BILL ANALYSIS

 

 

 

C.S.H.B. 2636

By: Kolkhorst

Public Health

Committee Report (Substituted)

 

 

 

BACKGROUND AND PURPOSE

 

Texas has experienced a rise in preterm births over the past decade and has also seen growth in the number of neonatal intensive care units throughout the state. There is concern that current standards for operating a neonatal intensive care unit and for Medicaid reimbursement for care provided in such units are insufficient.

 

C.S.H.B. 2636 seeks to address these issues by requiring the Health and Human Services Commission to create the Neonatal Intensive Care Unit Commission to study and make recommendations regarding a neonatal intensive care unit's operating standards, Medicaid reimbursement for services provided to an infant admitted to a neonatal intensive care unit, and best practices and protocols to lower admissions to neonatal intensive care units.

 

RULEMAKING AUTHORITY

 

It is the committee's opinion that this bill does not expressly grant any additional rulemaking authority to a state officer, department, agency, or institution.

 

ANALYSIS

 

C.S.H.B. 2636 requires the executive commissioner of the Health and Human Services Commission to create and, not later than December 1, 2011, to appoint the members of the Neonatal Intensive Care Unit Commission to study and make recommendations regarding neonatal intensive care unit operating standards and reimbursement through the Medicaid program for services provided to an infant admitted to such a unit.
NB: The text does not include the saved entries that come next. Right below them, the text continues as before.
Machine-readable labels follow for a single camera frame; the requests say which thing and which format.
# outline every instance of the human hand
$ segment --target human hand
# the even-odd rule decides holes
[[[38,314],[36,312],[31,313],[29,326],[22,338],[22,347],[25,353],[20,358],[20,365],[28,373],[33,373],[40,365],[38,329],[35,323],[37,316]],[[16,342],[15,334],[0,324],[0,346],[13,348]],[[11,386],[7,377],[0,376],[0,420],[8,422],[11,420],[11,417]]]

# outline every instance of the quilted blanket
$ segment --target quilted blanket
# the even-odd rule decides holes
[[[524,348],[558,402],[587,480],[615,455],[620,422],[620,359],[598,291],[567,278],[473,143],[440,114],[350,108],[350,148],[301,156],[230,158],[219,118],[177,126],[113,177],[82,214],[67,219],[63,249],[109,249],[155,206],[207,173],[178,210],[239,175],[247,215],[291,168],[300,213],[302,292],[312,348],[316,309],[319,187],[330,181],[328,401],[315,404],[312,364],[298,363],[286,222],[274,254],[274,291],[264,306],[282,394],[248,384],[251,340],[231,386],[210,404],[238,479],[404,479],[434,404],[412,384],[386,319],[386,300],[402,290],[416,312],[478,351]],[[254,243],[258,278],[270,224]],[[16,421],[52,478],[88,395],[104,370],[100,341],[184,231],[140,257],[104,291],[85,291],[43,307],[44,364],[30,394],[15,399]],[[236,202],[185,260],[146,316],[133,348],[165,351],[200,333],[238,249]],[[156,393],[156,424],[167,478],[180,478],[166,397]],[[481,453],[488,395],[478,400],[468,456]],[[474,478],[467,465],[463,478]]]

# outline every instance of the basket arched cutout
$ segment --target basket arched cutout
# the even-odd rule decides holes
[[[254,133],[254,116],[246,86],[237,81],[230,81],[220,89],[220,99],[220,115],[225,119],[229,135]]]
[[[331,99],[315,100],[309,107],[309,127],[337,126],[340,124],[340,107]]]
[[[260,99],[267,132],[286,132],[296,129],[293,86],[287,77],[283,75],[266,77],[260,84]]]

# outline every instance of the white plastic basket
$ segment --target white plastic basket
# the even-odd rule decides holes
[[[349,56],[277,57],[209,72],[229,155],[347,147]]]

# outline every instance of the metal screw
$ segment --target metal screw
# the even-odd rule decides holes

The bill requires the commission to develop standards for operating a neonatal intensive care unit in Texas, develop an accreditation process for a neonatal intensive care unit to receive reimbursement for services provided through the Medicaid program, and study and make recommendations regarding best practices and protocols to lower admissions to a neonatal intensive care unit. The bill requires the executive commissioner to appoint the following as members of the commission: four neonatologists, at least two of whom must practice in a Level IIIC neonatal intensive care unit; one general pediatrician; two general obstetrician-gynecologists; two maternal fetal medicine specialists; one family practice physician who provides obstetrical care and practices in a rural community; one representative from a children's hospital; one representative from a hospital with a Level II neonatal intensive care unit; and one representative from a rural hospital.

 

C.S.H.B. 2636 requires the executive commissioner to designate a member of the commission to serve as presiding officer and requires the members of the commission to elect any other necessary officers. The bill requires the commission to meet at the call of the executive commissioner. The bill specifies that a member of the commission serves at the will of the executive commissioner and is not entitled to reimbursement of expenses or to compensation. The bill authorizes the commission to accept gifts and grants from any source to be used to carry out a function of the commission. The bill requires the commission, not later than January 1, 2013, to submit a report to the executive commissioner, the governor, the lieutenant governor, the speaker of the house of representatives, and the chairs of the appropriate legislative committees on its findings and recommendations as required by the bill's provisions. The bill establishes that its provisions expire June 1, 2013.

 

EFFECTIVE DATE

 

September 1, 2011.

 

COMPARISON OF ORIGINAL AND SUBSTITUTE

 

C.S.H.B. 2636 differs from the original by requiring the executive commissioner of the Health and Human Services Commission to appoint specified medical professionals and representatives of certain medical facilities as members of the Neonatal Intensive Care Unit Commission, whereas the original authorizes the executive commissioner to appoint members to the commission necessary to carry out the duties of the commission.

 

C.S.H.B. 2636 contains a provision not included in the original establishing that the bill's provisions expire June 1, 2013. The substitute differs from the original in conforming and nonsubstantive ways.